EDDIE JONES, SON BIENFAITEUR
Itoje, 26 ans, fait partie des candidats au poste de capitaine de la sélection supranationale. Si l’Angleterre continue sa série victorieuse, on ne voit pas bien qui pourrait l’en empêcher. Dans ces conditions, ne comptez pas sur lui pour critiquer les options d’Eddie Jones, son bienfaiteur, l’homme qui l’a fait débuter sur la scène internationale en 2016. C’est la grande question du moment en Angleterre : peut-on échapper au style soi-disant ennuyeux d’Eddie Jones ? « Sincèrement, pour moi, ça n’a pas d’importance. Je veux simplement jouer et gagner avec l’Angleterre. Nous avons suffisamment de bons joueurs sur le terrain pour prendre les bonnes décisions, au bon moment. Sincèrement, je reconnais qu’on peut encore s’améliorer sur tel ou tel point mais toutes ces discussions sur le rugby qu’on joue ou qu’on devrait jouer, ça me passe au-dessus de la tête. »

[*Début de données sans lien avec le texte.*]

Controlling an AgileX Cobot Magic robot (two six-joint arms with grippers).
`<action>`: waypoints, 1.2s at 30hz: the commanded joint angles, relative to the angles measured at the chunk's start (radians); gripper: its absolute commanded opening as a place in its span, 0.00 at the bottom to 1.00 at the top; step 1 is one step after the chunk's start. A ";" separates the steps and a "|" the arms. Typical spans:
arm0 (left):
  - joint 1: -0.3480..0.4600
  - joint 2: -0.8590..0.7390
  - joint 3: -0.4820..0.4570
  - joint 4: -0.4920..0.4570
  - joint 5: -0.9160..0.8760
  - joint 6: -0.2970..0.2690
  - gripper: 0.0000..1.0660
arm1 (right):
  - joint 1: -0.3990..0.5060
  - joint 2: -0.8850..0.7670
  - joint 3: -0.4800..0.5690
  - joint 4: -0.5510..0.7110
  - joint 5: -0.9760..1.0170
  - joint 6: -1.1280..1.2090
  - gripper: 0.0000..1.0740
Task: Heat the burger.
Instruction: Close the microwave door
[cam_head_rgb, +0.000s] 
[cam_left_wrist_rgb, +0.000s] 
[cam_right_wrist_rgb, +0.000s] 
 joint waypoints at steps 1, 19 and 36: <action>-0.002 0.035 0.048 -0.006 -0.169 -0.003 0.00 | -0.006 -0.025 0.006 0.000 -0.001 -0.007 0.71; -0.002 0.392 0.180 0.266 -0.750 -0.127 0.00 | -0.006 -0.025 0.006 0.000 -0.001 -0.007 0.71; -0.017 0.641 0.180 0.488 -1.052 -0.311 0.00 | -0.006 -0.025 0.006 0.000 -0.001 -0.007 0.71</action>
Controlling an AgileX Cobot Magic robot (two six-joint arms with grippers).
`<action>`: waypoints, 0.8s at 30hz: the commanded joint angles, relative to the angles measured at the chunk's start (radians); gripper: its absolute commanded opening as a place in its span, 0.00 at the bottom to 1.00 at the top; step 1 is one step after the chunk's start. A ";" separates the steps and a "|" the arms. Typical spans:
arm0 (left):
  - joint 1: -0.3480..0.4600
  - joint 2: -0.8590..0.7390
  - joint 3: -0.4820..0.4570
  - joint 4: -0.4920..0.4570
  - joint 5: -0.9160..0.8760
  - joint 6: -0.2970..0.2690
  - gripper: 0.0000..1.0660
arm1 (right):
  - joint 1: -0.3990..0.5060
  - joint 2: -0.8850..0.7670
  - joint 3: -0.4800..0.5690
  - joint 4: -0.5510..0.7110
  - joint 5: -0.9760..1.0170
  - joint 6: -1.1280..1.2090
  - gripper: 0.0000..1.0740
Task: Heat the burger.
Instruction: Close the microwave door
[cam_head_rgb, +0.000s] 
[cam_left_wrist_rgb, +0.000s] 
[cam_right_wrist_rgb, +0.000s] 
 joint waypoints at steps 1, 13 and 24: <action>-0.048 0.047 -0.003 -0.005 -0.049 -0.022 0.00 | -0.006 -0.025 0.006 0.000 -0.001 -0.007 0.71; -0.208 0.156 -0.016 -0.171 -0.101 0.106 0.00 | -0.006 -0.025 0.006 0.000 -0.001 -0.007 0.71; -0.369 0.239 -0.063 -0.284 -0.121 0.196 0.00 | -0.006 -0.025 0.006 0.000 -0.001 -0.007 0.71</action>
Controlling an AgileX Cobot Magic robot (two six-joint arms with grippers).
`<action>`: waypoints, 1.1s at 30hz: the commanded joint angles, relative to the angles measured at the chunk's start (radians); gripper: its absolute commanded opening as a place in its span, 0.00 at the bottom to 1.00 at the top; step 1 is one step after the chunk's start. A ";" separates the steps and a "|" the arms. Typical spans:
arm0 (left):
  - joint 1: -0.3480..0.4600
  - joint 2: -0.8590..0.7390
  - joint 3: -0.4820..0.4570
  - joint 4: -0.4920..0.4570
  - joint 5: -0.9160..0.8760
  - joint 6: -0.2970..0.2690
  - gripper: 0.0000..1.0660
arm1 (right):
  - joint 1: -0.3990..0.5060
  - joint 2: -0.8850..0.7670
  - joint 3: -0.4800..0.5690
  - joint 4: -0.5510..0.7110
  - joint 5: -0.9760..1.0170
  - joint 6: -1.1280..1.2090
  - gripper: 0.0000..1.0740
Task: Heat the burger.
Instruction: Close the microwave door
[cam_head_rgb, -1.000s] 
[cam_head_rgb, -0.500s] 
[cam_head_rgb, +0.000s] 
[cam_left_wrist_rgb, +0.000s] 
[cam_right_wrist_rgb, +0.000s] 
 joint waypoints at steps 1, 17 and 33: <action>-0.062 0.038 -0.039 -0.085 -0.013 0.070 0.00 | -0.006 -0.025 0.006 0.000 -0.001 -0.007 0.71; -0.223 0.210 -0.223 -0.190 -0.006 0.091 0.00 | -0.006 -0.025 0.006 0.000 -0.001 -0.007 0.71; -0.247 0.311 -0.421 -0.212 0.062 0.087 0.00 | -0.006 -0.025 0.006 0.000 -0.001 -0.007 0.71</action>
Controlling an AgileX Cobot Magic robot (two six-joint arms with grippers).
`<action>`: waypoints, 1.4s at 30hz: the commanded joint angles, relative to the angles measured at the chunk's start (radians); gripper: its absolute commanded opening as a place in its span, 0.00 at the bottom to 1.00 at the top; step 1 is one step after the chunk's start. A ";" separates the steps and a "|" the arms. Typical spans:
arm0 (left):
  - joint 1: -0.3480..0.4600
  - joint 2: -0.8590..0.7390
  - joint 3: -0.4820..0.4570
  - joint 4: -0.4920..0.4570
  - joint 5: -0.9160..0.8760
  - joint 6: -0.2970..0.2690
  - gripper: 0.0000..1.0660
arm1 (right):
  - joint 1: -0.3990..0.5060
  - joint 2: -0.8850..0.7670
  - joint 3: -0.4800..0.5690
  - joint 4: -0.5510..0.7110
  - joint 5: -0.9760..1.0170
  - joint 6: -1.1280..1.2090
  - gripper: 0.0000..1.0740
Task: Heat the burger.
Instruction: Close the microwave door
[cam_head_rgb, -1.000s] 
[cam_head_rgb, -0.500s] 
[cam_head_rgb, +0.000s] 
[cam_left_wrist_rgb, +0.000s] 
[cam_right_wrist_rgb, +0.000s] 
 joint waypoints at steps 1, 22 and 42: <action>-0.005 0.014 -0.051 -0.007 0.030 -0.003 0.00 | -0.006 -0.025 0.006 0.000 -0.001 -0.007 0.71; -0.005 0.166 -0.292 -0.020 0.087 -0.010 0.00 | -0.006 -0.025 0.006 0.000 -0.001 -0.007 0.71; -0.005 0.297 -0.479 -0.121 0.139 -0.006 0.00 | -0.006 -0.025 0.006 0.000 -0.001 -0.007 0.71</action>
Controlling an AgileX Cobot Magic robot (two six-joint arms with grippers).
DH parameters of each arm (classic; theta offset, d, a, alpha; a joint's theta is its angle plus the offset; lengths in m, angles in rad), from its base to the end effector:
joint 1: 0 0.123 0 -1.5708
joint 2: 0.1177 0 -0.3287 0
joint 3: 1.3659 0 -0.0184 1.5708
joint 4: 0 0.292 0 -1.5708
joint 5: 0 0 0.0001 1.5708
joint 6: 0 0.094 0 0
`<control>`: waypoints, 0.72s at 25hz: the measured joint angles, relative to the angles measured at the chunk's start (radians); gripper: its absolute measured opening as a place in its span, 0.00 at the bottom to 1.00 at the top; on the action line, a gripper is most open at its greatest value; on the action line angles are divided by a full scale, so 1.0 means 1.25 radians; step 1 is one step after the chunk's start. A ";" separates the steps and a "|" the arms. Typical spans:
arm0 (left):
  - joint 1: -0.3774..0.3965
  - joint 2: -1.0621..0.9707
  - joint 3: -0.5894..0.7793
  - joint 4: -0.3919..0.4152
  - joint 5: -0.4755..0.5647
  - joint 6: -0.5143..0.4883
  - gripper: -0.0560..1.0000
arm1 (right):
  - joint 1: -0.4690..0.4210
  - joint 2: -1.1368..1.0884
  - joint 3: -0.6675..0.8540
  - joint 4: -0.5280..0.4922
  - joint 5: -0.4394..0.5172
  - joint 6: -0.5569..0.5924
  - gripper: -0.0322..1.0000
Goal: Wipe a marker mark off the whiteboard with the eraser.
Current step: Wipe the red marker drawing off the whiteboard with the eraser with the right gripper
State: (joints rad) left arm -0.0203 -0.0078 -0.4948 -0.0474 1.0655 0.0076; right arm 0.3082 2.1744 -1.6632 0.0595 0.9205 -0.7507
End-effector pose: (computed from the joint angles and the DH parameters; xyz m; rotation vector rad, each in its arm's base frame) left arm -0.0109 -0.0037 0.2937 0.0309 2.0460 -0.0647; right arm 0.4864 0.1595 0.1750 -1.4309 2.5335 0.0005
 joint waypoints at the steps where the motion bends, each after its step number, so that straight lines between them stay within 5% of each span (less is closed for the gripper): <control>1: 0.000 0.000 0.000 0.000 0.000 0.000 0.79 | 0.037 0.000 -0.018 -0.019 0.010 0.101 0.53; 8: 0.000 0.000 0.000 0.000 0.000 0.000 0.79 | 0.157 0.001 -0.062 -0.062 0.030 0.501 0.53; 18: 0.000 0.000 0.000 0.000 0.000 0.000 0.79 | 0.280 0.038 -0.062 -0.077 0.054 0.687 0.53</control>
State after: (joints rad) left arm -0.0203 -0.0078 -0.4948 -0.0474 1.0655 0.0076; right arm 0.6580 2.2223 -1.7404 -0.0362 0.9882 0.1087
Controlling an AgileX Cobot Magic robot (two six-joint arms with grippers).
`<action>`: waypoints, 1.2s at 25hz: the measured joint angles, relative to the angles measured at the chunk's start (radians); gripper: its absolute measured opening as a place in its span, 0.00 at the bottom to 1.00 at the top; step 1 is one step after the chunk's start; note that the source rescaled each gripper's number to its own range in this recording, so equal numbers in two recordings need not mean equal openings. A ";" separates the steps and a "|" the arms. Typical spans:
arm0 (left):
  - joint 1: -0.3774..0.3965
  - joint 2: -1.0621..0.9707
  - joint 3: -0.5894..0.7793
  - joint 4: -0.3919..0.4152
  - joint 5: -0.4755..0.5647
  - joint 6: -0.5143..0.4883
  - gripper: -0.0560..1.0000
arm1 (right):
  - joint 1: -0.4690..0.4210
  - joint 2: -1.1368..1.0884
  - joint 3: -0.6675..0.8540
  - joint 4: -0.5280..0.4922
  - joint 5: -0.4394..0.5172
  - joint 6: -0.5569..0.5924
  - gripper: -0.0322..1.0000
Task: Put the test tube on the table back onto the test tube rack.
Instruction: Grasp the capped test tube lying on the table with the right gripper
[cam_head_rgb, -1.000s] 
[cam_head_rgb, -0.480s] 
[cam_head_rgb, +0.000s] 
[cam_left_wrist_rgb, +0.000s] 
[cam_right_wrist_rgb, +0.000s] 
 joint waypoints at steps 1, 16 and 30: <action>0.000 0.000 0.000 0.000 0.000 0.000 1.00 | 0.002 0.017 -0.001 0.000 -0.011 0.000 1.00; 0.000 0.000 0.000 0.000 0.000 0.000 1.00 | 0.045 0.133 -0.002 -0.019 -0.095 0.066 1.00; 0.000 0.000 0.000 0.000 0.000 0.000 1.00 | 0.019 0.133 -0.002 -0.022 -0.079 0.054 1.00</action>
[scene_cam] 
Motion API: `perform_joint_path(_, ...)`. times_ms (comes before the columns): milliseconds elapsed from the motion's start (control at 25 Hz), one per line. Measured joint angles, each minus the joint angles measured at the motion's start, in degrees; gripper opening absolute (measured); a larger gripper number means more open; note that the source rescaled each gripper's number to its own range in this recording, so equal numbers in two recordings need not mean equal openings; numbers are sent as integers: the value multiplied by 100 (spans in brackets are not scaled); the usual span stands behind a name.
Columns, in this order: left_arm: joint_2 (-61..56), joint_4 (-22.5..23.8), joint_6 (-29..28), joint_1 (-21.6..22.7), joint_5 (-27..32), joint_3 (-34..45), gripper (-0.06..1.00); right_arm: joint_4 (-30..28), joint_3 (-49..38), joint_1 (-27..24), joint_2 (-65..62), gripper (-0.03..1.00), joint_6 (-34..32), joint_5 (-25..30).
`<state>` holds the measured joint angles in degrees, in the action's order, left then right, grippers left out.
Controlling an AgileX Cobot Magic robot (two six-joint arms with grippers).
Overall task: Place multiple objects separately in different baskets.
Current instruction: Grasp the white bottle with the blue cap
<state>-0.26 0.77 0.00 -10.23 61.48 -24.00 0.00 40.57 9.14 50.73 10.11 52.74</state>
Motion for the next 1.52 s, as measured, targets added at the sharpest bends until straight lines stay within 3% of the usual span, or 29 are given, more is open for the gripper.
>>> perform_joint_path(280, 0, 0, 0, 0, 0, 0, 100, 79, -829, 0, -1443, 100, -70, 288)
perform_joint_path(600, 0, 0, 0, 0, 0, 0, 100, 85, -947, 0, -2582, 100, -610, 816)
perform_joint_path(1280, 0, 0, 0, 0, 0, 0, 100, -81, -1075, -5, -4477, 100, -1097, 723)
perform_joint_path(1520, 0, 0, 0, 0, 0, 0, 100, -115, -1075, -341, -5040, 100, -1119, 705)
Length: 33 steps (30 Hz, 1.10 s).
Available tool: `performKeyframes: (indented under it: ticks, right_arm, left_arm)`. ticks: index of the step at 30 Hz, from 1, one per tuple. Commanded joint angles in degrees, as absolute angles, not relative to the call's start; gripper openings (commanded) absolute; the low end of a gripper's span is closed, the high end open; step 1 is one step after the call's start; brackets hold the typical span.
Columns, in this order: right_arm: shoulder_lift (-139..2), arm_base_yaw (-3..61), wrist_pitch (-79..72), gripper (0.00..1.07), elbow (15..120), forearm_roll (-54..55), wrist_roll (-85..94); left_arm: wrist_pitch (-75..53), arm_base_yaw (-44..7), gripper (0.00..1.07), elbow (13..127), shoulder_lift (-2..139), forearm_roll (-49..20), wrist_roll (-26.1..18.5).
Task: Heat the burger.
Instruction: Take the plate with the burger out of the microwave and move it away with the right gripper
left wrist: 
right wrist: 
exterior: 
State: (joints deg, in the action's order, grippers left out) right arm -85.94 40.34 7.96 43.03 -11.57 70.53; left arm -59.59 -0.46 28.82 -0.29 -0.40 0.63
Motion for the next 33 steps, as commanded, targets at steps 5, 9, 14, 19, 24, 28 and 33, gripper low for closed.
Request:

L’homme est intelligent, cultivé, assez ambitieux pour continuer à étudier en parallèle de sa carrière. Mais il est d’une prudence de Sioux quand il s’exprime publiquement. Un petit défaut dans sa cuirasse. On aimerait bien le voir se mouiller davantage, vu son statut. Mais face aux questions, il reste imperturbable. Itoje est un professionnel jusqu’au bout des ongles. « Les Lions ? Il y en a dont le boulot est de prendre des décisions à ce sujet. Mon inactivité en club ? Ne vous inquiétez pas, je vais très bien. Vous savez, les entraînements de l’Angleterre, ce n’est pas non plus une petite promenade dans un parc quand on regarde la longueur et l’isolement du stage. Et comme je n’ai pas encore de famille... » Une allusion à son coéquipier Joe Marler qui a renoncé à la sélection, faisant passer sa famille en priorité.
Rien ne semble donc devoir le perturber. Sa carrière ressemble jusqu’ici, c’est vrai, à un fleuve presque trop tranquille, un abonnement à l’excellence que les versatiles Écossais de Finn Russell (profil diamétralement opposé) font parfois dérailler. En 2019, ce fut l’espace d’une mi-temps. Cette année-là, Itoje, blessé, ne jouait pas. Sa carrière impeccable ne pouvait pas s’accommoder d’un tel couac.